2010年9月1日水曜日

セロ−って何だろう?

「SEROW250」 25th Anniversary Special。25年を経てセロ−はまだ進化を止めない。
■前夜祭
セローが発売された1985年は、私は関西で営業をやっていた。国内の販売会社で販売店さんにオートバイを卸す、営業である。時代は最新のモノ、スペック性能が一番のモノが尊ばれ、そうじゃないものは軟弱と退けられた時代である。ロードバイクのみならず、オフ車も同様の価値観で、DT200がウイークエンドモトクロッサーってな派手なキャッチコピーで販売され、高販売していた時代である。4サイクルでは当社はXT200があった。しかし、どちらかと言うと地味であまり沢山売れたイメージは無い。
そんな頃、私には東京でカメラマンをしている実の兄がおり、(彼は学生時代TL125バイアルスに乗り、だからと言ってトライアルをするわけでもなくそのバイクを楽しんでいた)そんな兄から連絡が入り、「ヤマハに勤めているのだからXT200を売って欲しい」と言うが連絡が入った。ちなみに、彼は今トリッカーに乗っている!そこが実に彼らしい。その次期の私には、そうした逆行した価値観が理解できなかったが、本社のオフロード開発者も同様の疑問と可能性を考えていた様である。
後日聞くと、DTを買う層とXTの層には大きな隔たりがあり、XTの人はその楽しみ方も多種多様で どちらかと言うと自然派の人で、DTの様な速さを求める競技志向とは異なっていた様である。
■転勤
1996年、私は長年の夢である、"自分でMCを作る"と言う想いが叶い、本社のある静岡県磐田市に転勤して来た。部門は商品企画部でこの部署で内外のMCやスクーターなど全ての二輪車が企画され、開発進捗を行っている。長年に渡り転属願いを出し、それがようやく実ったのである。
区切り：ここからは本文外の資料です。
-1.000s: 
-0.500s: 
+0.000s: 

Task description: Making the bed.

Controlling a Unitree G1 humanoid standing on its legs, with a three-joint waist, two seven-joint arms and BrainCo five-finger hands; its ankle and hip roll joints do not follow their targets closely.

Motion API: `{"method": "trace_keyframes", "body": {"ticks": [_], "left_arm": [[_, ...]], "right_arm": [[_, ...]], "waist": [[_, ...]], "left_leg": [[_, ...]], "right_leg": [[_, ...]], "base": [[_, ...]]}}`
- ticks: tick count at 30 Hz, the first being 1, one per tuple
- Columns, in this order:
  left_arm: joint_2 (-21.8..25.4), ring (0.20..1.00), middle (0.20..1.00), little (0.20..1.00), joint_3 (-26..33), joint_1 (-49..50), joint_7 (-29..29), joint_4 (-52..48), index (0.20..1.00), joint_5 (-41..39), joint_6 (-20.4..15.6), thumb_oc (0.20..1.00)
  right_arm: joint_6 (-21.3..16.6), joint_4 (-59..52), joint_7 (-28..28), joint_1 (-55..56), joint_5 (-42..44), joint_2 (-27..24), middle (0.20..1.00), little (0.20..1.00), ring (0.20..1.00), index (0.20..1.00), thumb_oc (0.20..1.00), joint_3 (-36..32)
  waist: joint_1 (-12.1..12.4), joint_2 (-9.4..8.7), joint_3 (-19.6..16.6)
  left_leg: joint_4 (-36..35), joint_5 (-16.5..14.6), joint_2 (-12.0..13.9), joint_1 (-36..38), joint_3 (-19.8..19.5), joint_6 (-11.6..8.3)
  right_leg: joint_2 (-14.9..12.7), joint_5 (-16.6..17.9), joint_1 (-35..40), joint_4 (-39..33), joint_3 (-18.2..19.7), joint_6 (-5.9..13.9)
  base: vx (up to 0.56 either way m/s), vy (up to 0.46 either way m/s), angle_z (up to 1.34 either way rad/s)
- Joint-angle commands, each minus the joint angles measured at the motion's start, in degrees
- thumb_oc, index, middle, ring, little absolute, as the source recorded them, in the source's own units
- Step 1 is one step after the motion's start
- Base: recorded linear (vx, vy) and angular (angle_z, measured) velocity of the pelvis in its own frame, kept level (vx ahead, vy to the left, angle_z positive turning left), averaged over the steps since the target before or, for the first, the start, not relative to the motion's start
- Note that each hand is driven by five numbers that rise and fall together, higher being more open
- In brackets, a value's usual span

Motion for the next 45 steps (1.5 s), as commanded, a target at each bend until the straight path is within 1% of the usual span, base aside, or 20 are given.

当初は国内向けのロードバイクを担当し、レプリカ時代の激戦を泳いでいたが、その後ローテンションでオフ車担当となった。今はかなり人も増えているが、その当時は担当者も少なく、何でも一人でこなした。オフ車と言っても、欧州のテネレから北米YZ中南米のDTなど全世界のモデルを一気に担当するようになった。ライディングもスーパースポーツでハングオンばかしていたレベルであったが、トライアルも担当し、優れた師匠にも恵まれ、走りの幅が広がっていった。
■ 出会い
そんな時、当時の上司にセローの育成を命じられた。育成を担当していた若手が技術に移動する事となり、"その後をやれ"と言う事である。しかも"現状の倍売れるモデルに育てる事を考えろ"てな無茶ブリである。確かにその当時の"レプリカ全盛時代"に、人に優しく、自然にもやさしいコンセプトは異質であり、熱血漢のプロジェクトリーダーのオフへの造詣の深さを感じさせるモデルであったが、販売は数年が経過しやや低迷気味であった。
そこで、オフ車初のセル始動の機能付加となったのはご存知の通りであるが、このセルモーターと大型化するバッテリーへの技術の最初の抵抗は凄まじかった。「ちゃんとしたライダーなら、エンジン始動は、乗る前だけ。そんな邪魔なモノの為に、数kgも重くなる事は許されない」と言うのが、皆の一貫した言い分であった。
その為、試作車をこしらえ、いかにセル付きが重くて駄目なのかを実証されようとした。が、これらが結局セル付き優位論を構築させる結果となった。テストするのは皆プロライダーとは限らないし、第一プロでも失敗はするものである。反対派は消せないが、セル付き賛成派が増えていったのである。
勿論、セルだけではなく、ユーザー目線からの困っている点を一つずつ解消していく事も行われた。タンク容量アップ、タンクキャップとコックの回し易さ、etc。これはその後のモデル育成にその考え方や、やり方は継承されて行く。
カラーリングも当時珍しかった女性デザイナーの起用と、従来の戦闘的なオフ車のイメージでは無かった濃紺とピンクのストライプのコンビネーションなど、新たなアプローチを多方面で行った。結果は本当に上司のオーダー通り前年の丁度倍の販売台数となり、DTと合わせ、オフのヤマハとして新たな世界を提供出来た結果と思う。